For while this is assuredly Thompson’s film with her character deservedly occupying the majority of the emotional bandwidth, there are affectingly clear moments when Grande, usually while he’s alone waiting for Stokes to find the courage to take yet another step to her new life, drops the veneer of the smooth enabler of sexual dreams and let the vulnerabilities just below the surface flicker momentarily to his face.
The reason why Good Luck to You, Leo Grande is so adept at ripping your heart, exposing it to the startling light of emotional day before healing it and placing it back from whence it came is because the film is so raw and so honest, especially about the grinding disappointments Stokes feels about her life and her fervently nervous need for Grande to help her leave them behind, that it ends up speaking volubly to every single one of us who have wanted more from this thing called life.
This universality, of course, is a byproduct of a film that is first and foremost devoting itself to the way in which many women are forced to shelve their hopes, wants and needs in favour of the welfare of others, all underscored by incessant calls from Stokes’ daughter throughout the film, all of which she habitually answers during her sessions with Grande because, as she tells him, that’s what mothers do, and how even when they do take a step towards their own empowerment they can be undone by the lingering voices of others seeding their self-doubt and reticence to push beyond the boundaries of their sclerotic lives.

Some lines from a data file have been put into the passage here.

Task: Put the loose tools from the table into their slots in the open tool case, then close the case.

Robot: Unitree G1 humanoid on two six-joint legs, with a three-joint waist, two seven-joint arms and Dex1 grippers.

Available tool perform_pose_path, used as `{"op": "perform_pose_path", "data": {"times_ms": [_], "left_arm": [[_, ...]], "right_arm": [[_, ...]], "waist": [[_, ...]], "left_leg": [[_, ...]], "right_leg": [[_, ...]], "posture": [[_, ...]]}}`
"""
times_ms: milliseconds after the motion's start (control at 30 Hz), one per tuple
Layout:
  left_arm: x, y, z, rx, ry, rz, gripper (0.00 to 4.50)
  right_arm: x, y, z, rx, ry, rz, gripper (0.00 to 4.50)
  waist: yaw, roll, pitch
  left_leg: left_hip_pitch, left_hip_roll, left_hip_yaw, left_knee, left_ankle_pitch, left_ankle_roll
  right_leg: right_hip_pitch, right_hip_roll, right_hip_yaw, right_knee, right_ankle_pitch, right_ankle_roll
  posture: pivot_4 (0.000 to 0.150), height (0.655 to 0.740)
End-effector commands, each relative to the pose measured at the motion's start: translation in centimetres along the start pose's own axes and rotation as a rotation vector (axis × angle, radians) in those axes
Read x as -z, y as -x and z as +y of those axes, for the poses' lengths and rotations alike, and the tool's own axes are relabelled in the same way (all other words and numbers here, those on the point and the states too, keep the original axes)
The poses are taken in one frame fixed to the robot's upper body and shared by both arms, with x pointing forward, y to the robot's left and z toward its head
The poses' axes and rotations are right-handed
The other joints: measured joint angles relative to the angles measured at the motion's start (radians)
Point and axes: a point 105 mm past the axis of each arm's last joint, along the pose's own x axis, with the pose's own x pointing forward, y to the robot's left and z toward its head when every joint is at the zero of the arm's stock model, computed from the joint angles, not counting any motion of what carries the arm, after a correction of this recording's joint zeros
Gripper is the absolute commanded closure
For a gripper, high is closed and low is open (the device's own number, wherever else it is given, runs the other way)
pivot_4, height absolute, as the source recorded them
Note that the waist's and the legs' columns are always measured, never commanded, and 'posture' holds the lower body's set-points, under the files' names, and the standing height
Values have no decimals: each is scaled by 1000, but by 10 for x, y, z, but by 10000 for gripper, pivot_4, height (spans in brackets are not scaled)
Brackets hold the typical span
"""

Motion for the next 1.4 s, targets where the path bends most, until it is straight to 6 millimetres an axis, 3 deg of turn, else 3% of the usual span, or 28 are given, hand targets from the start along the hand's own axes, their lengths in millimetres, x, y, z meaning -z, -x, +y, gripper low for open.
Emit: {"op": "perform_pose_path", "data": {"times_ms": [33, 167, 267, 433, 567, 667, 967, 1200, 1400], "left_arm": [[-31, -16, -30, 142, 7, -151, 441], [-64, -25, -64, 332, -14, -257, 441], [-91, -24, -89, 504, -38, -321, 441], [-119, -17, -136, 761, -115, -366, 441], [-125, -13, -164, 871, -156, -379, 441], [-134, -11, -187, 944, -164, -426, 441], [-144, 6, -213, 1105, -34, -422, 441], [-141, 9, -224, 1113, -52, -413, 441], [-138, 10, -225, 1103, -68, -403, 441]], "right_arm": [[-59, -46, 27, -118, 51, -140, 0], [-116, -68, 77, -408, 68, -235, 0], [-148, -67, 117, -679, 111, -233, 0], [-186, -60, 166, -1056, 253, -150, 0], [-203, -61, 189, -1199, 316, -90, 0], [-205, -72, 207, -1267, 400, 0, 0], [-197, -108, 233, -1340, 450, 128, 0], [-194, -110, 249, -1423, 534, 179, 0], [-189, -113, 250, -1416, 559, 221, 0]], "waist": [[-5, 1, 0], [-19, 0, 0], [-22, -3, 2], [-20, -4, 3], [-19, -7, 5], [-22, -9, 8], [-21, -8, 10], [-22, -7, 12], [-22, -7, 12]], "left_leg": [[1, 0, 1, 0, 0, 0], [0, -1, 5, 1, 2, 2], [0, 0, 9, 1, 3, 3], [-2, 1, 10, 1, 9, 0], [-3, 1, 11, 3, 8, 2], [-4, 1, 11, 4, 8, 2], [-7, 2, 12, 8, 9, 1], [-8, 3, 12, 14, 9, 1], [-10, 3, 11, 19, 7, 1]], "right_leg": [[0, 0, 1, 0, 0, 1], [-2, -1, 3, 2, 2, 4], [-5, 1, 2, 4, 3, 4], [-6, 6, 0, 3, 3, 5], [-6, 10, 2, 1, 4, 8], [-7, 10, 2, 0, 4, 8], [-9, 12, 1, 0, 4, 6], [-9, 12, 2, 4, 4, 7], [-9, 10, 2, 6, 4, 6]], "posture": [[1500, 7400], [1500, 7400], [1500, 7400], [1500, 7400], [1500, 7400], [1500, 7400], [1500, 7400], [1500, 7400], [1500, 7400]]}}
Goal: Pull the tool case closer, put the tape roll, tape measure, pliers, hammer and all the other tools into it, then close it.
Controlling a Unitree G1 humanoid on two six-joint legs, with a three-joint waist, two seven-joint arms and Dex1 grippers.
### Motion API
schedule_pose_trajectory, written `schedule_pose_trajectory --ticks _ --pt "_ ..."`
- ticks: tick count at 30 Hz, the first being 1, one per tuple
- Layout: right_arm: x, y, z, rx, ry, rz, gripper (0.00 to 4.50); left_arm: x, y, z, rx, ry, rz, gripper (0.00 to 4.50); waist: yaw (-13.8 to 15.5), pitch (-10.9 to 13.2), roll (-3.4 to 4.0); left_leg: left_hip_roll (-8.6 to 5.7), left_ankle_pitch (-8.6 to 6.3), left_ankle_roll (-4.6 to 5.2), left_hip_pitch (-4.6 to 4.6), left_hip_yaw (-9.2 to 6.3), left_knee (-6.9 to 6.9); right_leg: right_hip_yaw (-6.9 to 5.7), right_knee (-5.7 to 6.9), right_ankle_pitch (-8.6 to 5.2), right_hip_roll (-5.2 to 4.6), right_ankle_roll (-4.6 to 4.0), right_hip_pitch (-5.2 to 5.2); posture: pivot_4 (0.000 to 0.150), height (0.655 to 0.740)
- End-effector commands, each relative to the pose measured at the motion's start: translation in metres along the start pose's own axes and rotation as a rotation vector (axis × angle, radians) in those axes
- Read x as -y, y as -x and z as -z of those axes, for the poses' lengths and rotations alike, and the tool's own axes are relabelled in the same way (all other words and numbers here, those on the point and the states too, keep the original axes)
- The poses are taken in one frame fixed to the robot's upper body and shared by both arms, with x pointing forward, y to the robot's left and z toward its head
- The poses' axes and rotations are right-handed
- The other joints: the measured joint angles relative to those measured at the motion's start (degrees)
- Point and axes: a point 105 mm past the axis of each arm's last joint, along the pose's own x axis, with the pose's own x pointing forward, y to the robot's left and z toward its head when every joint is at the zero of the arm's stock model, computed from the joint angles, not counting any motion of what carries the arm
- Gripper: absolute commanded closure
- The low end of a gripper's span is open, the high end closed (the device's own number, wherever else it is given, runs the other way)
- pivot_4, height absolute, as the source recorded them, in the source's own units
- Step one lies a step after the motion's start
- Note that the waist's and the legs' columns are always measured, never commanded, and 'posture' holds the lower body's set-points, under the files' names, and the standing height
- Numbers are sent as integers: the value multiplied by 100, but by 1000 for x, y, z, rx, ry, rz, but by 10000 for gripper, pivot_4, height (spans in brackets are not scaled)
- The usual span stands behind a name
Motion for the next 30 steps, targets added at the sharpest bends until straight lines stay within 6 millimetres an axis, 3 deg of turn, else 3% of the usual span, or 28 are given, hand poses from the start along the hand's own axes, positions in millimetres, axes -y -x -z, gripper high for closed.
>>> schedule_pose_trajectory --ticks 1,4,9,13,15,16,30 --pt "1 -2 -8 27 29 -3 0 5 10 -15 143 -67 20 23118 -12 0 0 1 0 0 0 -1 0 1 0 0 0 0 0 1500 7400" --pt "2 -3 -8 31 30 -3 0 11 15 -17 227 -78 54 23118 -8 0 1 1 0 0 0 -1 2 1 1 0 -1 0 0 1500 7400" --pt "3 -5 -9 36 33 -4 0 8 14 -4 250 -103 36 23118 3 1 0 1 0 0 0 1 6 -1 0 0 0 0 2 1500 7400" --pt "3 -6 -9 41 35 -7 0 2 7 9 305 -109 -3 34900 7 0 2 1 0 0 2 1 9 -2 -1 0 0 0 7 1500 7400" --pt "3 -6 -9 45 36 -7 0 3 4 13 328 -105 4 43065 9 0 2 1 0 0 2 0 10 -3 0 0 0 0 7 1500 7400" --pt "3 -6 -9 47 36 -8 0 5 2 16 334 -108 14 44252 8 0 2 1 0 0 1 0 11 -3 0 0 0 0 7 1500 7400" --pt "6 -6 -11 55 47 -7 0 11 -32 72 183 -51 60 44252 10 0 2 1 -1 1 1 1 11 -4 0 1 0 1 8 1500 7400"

It’s a tragedy, and at times feels like an insurmountable one during much of Good Luck to You, Leo Grande, even as Stokes takes tremulously transformative steps forward, but the film is at pains to speak to the power of tenacity and hope and to the fact that the moribund of lives can find vibrant new expression past what those living them might fear is their expiry date.
Richly, relatably funny and universally movingly true to the point that you can’t walk out of the cinema unaffected, Good Luck to You, Leo Grande is a gem of a film powered by performances so intensely raw and comedically honest that you feel every last drop of disappointment, every sliver of hope and every tentative step forward, all of them so specific and yet so universal, that you can’t help but feel as if your soul has been ripped open and remade in ways that feel every bit as profound as the characters on the screen themselves.